-- Data for this exercise follows --

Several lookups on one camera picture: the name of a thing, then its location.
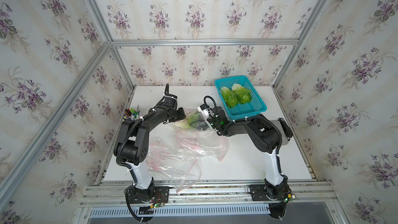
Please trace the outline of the clear zip-top bag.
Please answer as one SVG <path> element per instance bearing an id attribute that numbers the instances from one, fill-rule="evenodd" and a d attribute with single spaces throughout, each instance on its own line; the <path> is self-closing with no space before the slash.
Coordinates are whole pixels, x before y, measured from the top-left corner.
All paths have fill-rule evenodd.
<path id="1" fill-rule="evenodd" d="M 196 157 L 213 156 L 222 161 L 229 150 L 228 140 L 215 131 L 177 131 L 175 139 L 182 151 Z"/>
<path id="2" fill-rule="evenodd" d="M 198 110 L 185 108 L 184 114 L 183 120 L 172 122 L 172 126 L 176 130 L 188 132 L 211 132 L 213 130 Z"/>
<path id="3" fill-rule="evenodd" d="M 177 192 L 192 187 L 202 174 L 198 157 L 177 145 L 170 145 L 158 137 L 149 141 L 146 157 L 150 172 L 158 175 L 158 180 L 171 181 Z"/>

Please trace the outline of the green chinese cabbage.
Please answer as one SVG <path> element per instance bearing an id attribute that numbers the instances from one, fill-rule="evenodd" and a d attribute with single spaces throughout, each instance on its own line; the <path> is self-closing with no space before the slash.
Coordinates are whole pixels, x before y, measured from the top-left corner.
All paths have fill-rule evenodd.
<path id="1" fill-rule="evenodd" d="M 220 92 L 227 108 L 234 108 L 239 103 L 237 94 L 231 89 L 227 87 L 221 87 Z"/>

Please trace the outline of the bagged cabbage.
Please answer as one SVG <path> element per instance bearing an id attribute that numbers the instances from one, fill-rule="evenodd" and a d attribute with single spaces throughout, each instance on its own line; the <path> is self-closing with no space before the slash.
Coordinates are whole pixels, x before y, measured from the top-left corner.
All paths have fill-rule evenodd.
<path id="1" fill-rule="evenodd" d="M 249 89 L 243 87 L 241 84 L 234 84 L 231 89 L 237 94 L 240 104 L 251 102 L 252 96 Z"/>
<path id="2" fill-rule="evenodd" d="M 198 131 L 206 131 L 208 129 L 208 125 L 200 112 L 192 113 L 185 121 L 185 127 L 187 129 L 195 129 Z"/>

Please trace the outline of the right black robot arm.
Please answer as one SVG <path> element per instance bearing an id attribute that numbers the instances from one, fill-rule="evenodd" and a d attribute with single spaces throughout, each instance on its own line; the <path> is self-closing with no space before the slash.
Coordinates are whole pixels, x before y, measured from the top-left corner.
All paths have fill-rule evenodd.
<path id="1" fill-rule="evenodd" d="M 279 152 L 283 136 L 278 127 L 262 114 L 230 121 L 222 107 L 217 106 L 209 95 L 204 97 L 204 104 L 198 107 L 198 110 L 210 127 L 216 130 L 218 136 L 246 134 L 254 146 L 263 153 L 266 174 L 260 194 L 274 202 L 269 206 L 269 215 L 275 220 L 282 220 L 293 195 L 288 185 L 288 176 L 282 172 L 280 164 Z"/>

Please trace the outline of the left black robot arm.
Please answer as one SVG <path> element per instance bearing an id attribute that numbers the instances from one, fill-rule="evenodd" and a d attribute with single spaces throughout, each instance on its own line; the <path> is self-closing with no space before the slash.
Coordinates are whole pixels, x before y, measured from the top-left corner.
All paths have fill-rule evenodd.
<path id="1" fill-rule="evenodd" d="M 125 201 L 129 213 L 140 224 L 146 224 L 152 217 L 139 217 L 132 209 L 134 200 L 143 203 L 166 203 L 163 193 L 156 193 L 154 179 L 146 165 L 149 151 L 149 134 L 159 124 L 168 124 L 185 119 L 182 107 L 178 107 L 178 97 L 170 93 L 167 84 L 161 100 L 152 107 L 148 114 L 134 120 L 124 120 L 120 126 L 114 146 L 116 164 L 125 167 L 131 174 L 133 182 L 124 190 Z"/>

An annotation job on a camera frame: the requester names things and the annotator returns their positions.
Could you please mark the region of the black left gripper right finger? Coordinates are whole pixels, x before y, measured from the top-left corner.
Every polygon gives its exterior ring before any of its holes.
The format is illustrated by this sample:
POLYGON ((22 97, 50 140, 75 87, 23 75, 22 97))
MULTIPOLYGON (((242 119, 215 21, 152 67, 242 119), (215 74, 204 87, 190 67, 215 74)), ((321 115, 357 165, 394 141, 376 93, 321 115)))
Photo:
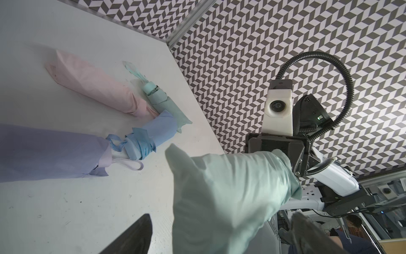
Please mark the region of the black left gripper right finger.
POLYGON ((289 245, 289 254, 345 254, 339 237, 330 237, 302 213, 294 213, 290 230, 279 229, 279 238, 289 245))

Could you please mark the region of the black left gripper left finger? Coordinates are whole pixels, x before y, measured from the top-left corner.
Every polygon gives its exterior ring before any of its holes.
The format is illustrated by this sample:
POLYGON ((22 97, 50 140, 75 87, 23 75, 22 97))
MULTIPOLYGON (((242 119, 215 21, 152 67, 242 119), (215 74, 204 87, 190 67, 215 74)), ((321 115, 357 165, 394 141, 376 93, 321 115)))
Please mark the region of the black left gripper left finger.
POLYGON ((147 254, 153 234, 149 214, 142 215, 100 254, 147 254))

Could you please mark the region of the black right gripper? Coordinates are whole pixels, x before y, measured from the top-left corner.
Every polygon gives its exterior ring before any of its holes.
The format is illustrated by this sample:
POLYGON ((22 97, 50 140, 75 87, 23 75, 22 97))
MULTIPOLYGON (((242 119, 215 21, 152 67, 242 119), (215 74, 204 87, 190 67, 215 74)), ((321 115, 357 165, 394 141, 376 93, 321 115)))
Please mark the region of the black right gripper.
POLYGON ((245 153, 281 150, 290 160, 292 172, 303 177, 308 169, 311 143, 306 137, 290 137, 249 133, 245 137, 245 153))

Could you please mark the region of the mint green umbrella sleeve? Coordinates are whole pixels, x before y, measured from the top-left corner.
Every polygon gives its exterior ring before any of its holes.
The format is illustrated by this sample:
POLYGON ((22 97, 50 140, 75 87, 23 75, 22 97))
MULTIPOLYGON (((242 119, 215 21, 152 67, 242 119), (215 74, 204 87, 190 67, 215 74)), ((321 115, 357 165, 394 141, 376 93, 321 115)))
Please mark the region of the mint green umbrella sleeve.
POLYGON ((281 151, 190 157, 175 145, 165 156, 173 173, 172 251, 242 254, 301 184, 281 151))

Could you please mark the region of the blue umbrella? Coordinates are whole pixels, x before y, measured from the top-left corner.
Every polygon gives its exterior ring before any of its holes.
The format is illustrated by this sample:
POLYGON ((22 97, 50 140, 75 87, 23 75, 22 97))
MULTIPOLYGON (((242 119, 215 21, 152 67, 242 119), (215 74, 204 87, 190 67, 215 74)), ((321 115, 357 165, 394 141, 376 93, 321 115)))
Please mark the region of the blue umbrella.
POLYGON ((133 128, 124 139, 110 134, 107 140, 116 152, 125 151, 130 160, 143 160, 177 132, 177 121, 167 110, 141 128, 133 128))

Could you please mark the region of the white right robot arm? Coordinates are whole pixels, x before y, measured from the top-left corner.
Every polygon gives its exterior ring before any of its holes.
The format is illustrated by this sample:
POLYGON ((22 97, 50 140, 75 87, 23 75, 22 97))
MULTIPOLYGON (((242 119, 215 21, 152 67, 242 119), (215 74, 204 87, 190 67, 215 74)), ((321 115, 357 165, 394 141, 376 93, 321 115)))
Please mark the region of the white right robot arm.
POLYGON ((358 183, 350 170, 324 157, 305 136, 294 135, 294 110, 300 110, 300 123, 320 129, 331 118, 313 95, 305 95, 296 105, 290 90, 269 91, 265 101, 261 133, 246 137, 245 152, 281 150, 290 160, 293 174, 312 177, 314 186, 302 187, 300 200, 291 198, 282 210, 314 209, 331 217, 340 217, 362 206, 374 204, 374 198, 358 183))

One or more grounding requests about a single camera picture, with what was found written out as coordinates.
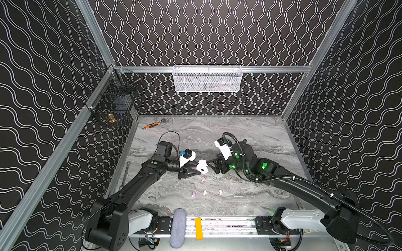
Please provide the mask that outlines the brass fitting in basket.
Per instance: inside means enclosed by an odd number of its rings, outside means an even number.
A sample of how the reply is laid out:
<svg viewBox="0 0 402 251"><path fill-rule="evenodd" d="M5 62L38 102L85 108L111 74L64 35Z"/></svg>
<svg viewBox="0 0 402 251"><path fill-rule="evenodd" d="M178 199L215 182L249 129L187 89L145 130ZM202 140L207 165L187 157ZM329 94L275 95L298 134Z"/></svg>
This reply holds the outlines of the brass fitting in basket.
<svg viewBox="0 0 402 251"><path fill-rule="evenodd" d="M116 118L114 116L114 114L108 114L107 115L107 120L109 123L115 123L116 122Z"/></svg>

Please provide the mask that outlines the aluminium left side rail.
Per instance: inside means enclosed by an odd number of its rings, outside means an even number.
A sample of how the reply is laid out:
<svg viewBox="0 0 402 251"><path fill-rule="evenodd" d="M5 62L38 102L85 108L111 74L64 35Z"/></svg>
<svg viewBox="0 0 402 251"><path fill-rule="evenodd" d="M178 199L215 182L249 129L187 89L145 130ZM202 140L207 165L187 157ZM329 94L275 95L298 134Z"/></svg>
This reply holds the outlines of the aluminium left side rail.
<svg viewBox="0 0 402 251"><path fill-rule="evenodd" d="M100 80L96 89L63 136L56 149L45 163L38 176L23 196L22 200L13 211L5 227L1 230L1 250L10 251L21 234L24 226L39 204L51 181L57 174L64 159L67 157L74 142L77 140L87 121L91 117L91 108L96 106L101 92L104 90L109 79L113 76L114 66L111 64Z"/></svg>

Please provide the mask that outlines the yellow tape strip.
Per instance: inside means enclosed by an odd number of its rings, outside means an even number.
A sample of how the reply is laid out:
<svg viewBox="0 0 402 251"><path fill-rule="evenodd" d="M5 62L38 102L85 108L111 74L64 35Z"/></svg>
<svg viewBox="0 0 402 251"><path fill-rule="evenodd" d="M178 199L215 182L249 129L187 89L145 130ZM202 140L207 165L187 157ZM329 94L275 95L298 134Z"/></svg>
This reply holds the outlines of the yellow tape strip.
<svg viewBox="0 0 402 251"><path fill-rule="evenodd" d="M196 218L194 221L195 221L196 239L199 241L203 239L202 220L201 218Z"/></svg>

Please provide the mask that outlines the silver combination wrench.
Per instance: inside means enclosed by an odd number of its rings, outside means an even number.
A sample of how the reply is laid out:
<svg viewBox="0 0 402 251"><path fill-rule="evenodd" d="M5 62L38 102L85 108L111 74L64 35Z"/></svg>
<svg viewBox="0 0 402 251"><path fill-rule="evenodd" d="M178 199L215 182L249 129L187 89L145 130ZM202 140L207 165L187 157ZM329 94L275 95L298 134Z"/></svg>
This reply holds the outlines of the silver combination wrench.
<svg viewBox="0 0 402 251"><path fill-rule="evenodd" d="M125 182L126 182L126 179L127 179L127 175L128 175L128 171L129 171L130 165L131 165L131 162L128 161L128 162L126 163L124 175L123 175L123 178L122 178L122 185L124 185Z"/></svg>

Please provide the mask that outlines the aluminium corner post right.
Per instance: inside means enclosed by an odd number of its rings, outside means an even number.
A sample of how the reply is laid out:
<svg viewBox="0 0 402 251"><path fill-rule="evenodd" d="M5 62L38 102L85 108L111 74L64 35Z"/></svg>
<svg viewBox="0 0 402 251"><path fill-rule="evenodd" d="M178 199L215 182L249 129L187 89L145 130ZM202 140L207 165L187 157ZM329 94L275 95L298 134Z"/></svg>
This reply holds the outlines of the aluminium corner post right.
<svg viewBox="0 0 402 251"><path fill-rule="evenodd" d="M318 67L321 65L324 57L328 53L330 47L332 46L334 40L336 39L338 33L342 29L343 25L345 24L347 18L349 17L350 13L353 11L357 4L356 0L344 1L340 10L336 14L332 25L328 29L320 47L317 49L311 63L309 64L310 70L308 73L305 73L301 78L294 94L292 95L288 105L284 109L282 113L282 119L287 121L290 117L293 109L295 108L297 102L299 101L300 97L302 96L304 90L308 86L311 78L318 70Z"/></svg>

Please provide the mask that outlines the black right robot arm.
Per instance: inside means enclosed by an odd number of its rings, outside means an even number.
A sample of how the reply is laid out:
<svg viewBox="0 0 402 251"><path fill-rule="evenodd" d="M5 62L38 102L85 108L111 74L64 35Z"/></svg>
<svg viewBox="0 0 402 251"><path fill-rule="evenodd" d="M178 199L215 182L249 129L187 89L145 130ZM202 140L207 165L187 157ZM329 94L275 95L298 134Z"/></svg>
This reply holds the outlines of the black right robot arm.
<svg viewBox="0 0 402 251"><path fill-rule="evenodd" d="M220 138L214 142L220 150L217 157L207 164L215 173L225 174L234 170L238 176L255 184L279 188L313 205L318 211L302 212L285 207L276 209L268 224L276 234L289 234L292 230L325 231L335 239L354 244L358 234L358 214L343 205L356 204L351 195L320 188L267 158L259 158L246 140L231 143Z"/></svg>

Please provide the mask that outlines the white mesh wall basket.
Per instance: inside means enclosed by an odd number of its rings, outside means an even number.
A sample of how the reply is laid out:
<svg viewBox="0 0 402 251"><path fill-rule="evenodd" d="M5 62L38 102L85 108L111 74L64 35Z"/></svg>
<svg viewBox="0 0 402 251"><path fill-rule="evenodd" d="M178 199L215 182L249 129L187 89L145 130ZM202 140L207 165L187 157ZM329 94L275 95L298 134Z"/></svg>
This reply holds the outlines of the white mesh wall basket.
<svg viewBox="0 0 402 251"><path fill-rule="evenodd" d="M243 73L236 71L172 73L174 89L180 93L236 93L240 90Z"/></svg>

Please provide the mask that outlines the aluminium corner post left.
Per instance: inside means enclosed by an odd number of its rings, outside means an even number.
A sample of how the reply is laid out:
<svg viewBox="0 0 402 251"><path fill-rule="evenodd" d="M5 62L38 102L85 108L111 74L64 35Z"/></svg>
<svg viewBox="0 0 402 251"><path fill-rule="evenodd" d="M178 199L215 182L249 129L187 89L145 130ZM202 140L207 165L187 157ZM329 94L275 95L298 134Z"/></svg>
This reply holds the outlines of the aluminium corner post left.
<svg viewBox="0 0 402 251"><path fill-rule="evenodd" d="M115 66L115 60L113 59L113 56L103 36L103 32L95 18L94 11L92 10L89 1L77 0L76 4L83 18L85 19L86 25L94 38L94 42L98 47L104 62L107 65Z"/></svg>

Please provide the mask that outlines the aluminium horizontal back rail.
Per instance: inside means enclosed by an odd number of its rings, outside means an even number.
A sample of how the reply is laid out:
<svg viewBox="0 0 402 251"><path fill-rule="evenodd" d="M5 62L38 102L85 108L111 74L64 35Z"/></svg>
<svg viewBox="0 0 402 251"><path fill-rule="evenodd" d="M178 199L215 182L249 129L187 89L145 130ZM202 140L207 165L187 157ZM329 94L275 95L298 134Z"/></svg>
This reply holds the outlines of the aluminium horizontal back rail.
<svg viewBox="0 0 402 251"><path fill-rule="evenodd" d="M172 74L176 70L185 72L208 72L223 70L224 72L239 70L242 73L309 73L310 66L239 66L239 65L176 65L173 67L115 67L122 71L131 71L134 73L167 73Z"/></svg>

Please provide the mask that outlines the grey foam roller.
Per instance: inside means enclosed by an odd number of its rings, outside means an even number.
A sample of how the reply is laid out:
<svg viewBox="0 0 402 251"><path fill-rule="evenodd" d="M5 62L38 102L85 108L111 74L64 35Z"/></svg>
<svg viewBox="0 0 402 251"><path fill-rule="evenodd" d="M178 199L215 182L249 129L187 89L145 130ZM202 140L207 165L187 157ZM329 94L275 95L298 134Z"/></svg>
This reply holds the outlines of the grey foam roller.
<svg viewBox="0 0 402 251"><path fill-rule="evenodd" d="M173 215L170 246L181 248L185 241L187 213L184 209L176 209Z"/></svg>

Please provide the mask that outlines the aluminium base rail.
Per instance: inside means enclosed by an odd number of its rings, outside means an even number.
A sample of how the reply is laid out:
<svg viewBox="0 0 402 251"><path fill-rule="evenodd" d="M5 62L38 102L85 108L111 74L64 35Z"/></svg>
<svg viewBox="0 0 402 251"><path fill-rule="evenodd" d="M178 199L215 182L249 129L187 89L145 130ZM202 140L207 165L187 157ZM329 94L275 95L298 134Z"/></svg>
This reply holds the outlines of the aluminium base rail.
<svg viewBox="0 0 402 251"><path fill-rule="evenodd" d="M157 230L146 232L140 230L133 236L153 236L162 238L171 236L173 227L184 227L181 232L185 237L196 236L196 220L201 221L201 233L204 237L254 237L296 235L300 230L322 232L327 234L326 227L320 222L321 215L309 211L285 211L285 216L275 221L271 216L187 216L183 223L181 218L160 216Z"/></svg>

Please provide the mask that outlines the pink earbud charging case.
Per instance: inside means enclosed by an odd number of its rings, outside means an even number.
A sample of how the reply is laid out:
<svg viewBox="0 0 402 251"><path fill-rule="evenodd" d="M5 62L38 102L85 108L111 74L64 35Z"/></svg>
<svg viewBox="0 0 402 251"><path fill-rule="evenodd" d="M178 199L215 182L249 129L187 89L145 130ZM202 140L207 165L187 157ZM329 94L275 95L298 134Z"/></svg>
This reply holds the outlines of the pink earbud charging case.
<svg viewBox="0 0 402 251"><path fill-rule="evenodd" d="M199 171L201 174L208 173L208 165L206 160L199 160L196 166L196 170Z"/></svg>

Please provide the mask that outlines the aluminium corner post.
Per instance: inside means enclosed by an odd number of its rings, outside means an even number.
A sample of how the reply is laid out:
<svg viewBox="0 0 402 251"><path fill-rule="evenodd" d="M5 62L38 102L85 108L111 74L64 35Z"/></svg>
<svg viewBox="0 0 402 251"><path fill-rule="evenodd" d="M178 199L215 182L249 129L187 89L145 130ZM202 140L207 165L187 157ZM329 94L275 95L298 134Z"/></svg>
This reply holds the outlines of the aluminium corner post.
<svg viewBox="0 0 402 251"><path fill-rule="evenodd" d="M308 86L311 78L318 70L318 67L321 65L324 57L328 53L330 47L332 46L334 40L336 39L338 33L342 29L343 25L345 24L347 18L349 17L350 13L353 11L357 4L356 0L344 1L340 10L336 14L332 25L328 29L320 47L317 49L311 63L309 64L310 70L308 73L305 73L301 78L294 94L292 95L288 105L284 109L282 113L282 119L287 121L290 117L293 109L295 108L297 102L299 101L300 97L302 96L304 90Z"/></svg>
<svg viewBox="0 0 402 251"><path fill-rule="evenodd" d="M113 56L103 36L103 32L95 18L94 11L92 10L89 1L77 0L76 4L83 18L85 19L86 25L94 38L94 42L98 47L104 62L107 65L115 66L115 60L113 59Z"/></svg>

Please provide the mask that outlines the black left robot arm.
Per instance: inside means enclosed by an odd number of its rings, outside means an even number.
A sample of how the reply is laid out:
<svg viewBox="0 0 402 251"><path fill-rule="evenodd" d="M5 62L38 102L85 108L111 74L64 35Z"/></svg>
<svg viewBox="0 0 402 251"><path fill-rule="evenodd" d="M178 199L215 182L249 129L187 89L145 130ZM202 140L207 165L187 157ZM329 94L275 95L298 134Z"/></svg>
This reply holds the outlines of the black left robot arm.
<svg viewBox="0 0 402 251"><path fill-rule="evenodd" d="M157 144L152 157L142 163L138 174L119 191L94 202L83 239L108 251L119 251L129 236L137 232L153 235L159 229L158 214L151 209L133 210L135 202L166 172L179 179L200 175L195 169L196 153L179 151L170 142Z"/></svg>

-- Data for this exercise concluded --

What you need to do: Say the number of data lines holding "camera", without any other words.

Finished exercise: 3